Apologies. My post should have said I do not think this is possible using hierarchical clustering due to the algorithm used, but I may be wrong.

regards Paul

> Mark Webb <[hidden email]> wrote:
>
> In K Means it's possible to save this information as a variable.
> Is this possible in any of the hierarchical methods offered in SPSS ?
> They offer a proximity matrix - which I see as different - as this shows
> distances between individual respondents NOT the classification mean.
> Am I missing something ?
>
> Regards

Spousta Jan

Re: Distance from cluster centre query.

In reply to this post by Mark Webb-3

Hi Mark,

While K-Means operates in a metric Euclidean space or something similar,
and therefore can easily define the centroids (and uses them during the
computing), the Hierarchical algorithm can be used in a more general
topological spaces where there are no well defined centroids. Imagine
clustering species; take a cluster {baboon, human, chimpanzee} - what is
the centroid here? Michael Jackson? Really hard to say. And that is
perhaps the reason why SPSS does not prompt you to save the
centroid-derived statistics.

Otherwise, if you think that they really do give a sense, you can
compute the centroid coordinates easily using Aggregate and add them to
the file. And then you can compute the distance case - centroid using
the familiar formula for the Euclidean distance.

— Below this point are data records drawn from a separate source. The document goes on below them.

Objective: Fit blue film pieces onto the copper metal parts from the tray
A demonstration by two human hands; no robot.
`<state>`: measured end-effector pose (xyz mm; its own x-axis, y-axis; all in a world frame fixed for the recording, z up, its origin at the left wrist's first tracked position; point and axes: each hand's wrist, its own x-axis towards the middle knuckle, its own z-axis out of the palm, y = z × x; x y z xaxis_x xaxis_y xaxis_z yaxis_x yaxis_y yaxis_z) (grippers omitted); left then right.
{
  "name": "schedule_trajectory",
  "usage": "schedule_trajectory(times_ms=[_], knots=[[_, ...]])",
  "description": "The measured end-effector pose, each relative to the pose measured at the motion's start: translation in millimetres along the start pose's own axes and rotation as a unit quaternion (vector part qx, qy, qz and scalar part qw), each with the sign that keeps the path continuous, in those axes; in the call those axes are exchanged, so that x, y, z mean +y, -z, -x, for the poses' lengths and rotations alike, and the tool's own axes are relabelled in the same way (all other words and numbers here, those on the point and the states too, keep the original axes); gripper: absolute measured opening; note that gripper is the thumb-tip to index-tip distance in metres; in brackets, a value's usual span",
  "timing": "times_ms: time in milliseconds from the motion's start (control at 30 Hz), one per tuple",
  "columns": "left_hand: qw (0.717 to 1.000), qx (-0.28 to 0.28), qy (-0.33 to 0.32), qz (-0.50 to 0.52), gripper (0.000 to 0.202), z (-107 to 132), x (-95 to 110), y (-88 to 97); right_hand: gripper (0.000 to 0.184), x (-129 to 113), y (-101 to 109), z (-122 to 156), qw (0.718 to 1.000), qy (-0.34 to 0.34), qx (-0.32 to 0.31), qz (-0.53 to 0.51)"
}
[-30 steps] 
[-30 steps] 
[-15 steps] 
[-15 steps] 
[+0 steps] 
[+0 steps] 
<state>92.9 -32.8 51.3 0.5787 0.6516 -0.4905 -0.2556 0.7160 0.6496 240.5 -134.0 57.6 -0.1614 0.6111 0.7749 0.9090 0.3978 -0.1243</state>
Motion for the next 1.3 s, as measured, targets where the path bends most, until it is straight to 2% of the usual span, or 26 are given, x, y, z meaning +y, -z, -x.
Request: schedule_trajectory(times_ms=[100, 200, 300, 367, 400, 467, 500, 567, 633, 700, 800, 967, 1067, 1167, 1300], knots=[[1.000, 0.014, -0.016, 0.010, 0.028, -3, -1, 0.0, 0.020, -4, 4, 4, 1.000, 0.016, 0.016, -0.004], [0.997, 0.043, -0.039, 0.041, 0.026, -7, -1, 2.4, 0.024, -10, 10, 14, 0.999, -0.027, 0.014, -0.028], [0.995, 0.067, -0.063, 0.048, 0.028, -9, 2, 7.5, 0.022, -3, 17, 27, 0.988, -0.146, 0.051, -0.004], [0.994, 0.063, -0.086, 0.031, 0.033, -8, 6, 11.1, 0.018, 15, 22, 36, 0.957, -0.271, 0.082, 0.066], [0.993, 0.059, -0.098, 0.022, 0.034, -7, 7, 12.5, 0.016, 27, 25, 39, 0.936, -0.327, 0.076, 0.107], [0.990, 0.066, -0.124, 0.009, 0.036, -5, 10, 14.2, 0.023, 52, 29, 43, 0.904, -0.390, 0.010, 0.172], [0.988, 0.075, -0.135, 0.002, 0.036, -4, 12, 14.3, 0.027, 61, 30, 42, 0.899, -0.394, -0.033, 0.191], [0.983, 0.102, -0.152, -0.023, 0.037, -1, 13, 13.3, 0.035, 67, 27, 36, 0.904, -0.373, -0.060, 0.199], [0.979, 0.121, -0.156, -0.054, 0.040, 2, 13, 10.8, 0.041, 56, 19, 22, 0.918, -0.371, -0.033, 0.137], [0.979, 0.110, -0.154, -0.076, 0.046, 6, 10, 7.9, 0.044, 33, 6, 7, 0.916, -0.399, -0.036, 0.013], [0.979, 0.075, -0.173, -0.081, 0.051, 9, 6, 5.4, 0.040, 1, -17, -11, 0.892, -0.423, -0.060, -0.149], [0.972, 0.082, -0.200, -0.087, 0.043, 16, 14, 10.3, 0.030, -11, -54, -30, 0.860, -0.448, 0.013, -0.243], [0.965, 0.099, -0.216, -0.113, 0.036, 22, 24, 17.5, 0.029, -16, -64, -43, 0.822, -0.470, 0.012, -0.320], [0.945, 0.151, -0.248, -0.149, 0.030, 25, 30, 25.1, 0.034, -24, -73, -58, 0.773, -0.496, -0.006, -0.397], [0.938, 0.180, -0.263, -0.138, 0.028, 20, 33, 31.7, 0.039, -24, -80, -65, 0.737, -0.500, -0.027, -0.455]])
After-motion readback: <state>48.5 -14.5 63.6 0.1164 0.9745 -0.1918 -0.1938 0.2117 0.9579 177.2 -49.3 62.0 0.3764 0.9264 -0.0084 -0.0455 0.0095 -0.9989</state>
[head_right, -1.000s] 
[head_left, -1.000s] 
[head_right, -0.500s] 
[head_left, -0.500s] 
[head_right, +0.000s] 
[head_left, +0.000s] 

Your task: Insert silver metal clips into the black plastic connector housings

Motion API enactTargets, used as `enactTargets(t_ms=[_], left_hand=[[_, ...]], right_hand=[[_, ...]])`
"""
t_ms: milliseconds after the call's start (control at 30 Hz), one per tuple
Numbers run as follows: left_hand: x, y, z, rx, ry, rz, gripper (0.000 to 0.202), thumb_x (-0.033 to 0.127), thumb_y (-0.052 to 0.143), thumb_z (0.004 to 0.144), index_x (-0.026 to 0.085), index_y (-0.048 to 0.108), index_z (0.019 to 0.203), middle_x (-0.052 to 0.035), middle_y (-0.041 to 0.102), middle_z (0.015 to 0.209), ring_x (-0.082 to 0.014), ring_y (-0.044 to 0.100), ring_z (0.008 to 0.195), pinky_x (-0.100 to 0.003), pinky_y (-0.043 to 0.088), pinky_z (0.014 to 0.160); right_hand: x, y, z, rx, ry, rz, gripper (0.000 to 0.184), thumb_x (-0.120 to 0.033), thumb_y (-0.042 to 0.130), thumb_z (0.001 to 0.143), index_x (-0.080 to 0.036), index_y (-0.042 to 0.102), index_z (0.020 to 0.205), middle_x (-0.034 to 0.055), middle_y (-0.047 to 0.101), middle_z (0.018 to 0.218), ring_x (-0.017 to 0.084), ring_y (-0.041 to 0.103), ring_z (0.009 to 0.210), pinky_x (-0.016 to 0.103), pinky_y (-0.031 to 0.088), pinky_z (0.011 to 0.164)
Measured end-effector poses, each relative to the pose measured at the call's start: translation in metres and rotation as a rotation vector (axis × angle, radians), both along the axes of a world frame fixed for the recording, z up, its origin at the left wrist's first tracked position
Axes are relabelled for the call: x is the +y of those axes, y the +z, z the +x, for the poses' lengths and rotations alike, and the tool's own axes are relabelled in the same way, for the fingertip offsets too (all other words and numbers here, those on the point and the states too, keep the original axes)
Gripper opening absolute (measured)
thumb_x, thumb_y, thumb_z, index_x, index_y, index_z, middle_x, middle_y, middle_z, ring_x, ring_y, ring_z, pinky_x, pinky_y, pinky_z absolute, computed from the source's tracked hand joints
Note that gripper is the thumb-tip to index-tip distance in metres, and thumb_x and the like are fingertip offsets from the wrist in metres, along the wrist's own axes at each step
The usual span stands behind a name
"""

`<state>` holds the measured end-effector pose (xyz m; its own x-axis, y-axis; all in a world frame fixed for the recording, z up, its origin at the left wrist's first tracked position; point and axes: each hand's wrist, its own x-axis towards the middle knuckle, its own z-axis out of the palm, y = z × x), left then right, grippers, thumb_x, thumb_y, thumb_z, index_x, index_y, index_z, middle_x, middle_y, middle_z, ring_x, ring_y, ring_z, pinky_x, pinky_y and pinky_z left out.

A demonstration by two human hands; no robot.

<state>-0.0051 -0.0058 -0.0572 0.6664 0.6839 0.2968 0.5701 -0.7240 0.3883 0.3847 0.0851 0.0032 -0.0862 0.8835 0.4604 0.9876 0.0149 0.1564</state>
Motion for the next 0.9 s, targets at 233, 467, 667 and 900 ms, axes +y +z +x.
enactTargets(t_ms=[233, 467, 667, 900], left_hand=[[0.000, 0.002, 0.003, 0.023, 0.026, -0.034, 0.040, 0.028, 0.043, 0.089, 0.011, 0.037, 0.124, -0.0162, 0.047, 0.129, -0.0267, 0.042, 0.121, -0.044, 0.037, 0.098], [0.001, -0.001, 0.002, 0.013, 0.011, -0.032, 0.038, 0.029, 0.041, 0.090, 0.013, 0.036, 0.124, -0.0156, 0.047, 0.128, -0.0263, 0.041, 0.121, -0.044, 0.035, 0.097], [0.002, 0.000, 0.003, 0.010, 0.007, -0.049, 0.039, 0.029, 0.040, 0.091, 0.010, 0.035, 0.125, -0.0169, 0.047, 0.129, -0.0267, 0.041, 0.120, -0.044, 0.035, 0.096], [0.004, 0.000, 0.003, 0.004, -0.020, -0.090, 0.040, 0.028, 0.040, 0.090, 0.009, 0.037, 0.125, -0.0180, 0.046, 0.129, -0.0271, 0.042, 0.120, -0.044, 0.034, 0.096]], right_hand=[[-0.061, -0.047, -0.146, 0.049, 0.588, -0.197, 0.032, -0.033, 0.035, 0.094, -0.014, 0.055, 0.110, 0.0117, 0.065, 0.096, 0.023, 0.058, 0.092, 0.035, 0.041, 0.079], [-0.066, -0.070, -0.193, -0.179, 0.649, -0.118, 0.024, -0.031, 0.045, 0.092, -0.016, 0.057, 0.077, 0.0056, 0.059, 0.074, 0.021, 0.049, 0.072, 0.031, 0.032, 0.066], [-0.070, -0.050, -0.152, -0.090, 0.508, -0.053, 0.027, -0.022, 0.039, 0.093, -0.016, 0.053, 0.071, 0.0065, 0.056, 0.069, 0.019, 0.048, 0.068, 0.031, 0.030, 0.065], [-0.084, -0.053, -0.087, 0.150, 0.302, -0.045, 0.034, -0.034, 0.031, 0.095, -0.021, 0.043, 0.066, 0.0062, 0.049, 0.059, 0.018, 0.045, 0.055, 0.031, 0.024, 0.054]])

Unfortunately, my SPSS 14 is broken now, so I will draft the example
syntax in SPSS 12 which is more cumbersome because of the lack of
ADDVARIABLES mode in Aggregate.

GET FILE='C:\Program Files\SPSS\Cars.sav'.
SELE IF nmiss(mpg to cylinder)=0 and uniform(1) < 0.2.
DESCRIPTIVES mpg to accel /SAVE.
CLUSTER Zmpg to Zaccel /SAVE CLUSTER(5).

*Save the coordinates of the centroids.
AGGREGATE /OUTF='C:\Program Files\SPSS/aggr.sav' /BREAK=CLU5_1
/Cmpg Cengine Chorse Cweight Caccel = MEAN(Zmpg Zengine Zhorse Zweight
Zaccel).

*Add them to the file.
SORT CASES BY CLU5_1 (A) .
MATCH FILES /FILE=* /TABLE='C:\Program Files\SPSS\aggr.sav' /BY CLU5_1.
exe.

*Compute the Euclidean distance case-centroid.
comp distance = 0.
do repe centr = Cmpg to Caccel /case = Zmpg to Zaccel.
- comp distance = distance + (centr-case)**2.
end repe.
comp distance = sqrt(distance).
var lab distance "Distance case-centroid".
exe.

*End of the example.

Greetings

Jan

-----Original Message-----
From: SPSSX(r) Discussion [mailto:[hidden email]] On Behalf Of
Mark Webb
Sent: Monday, July 31, 2006 7:43 AM
To: [hidden email]
Subject: Distance from cluster centre query.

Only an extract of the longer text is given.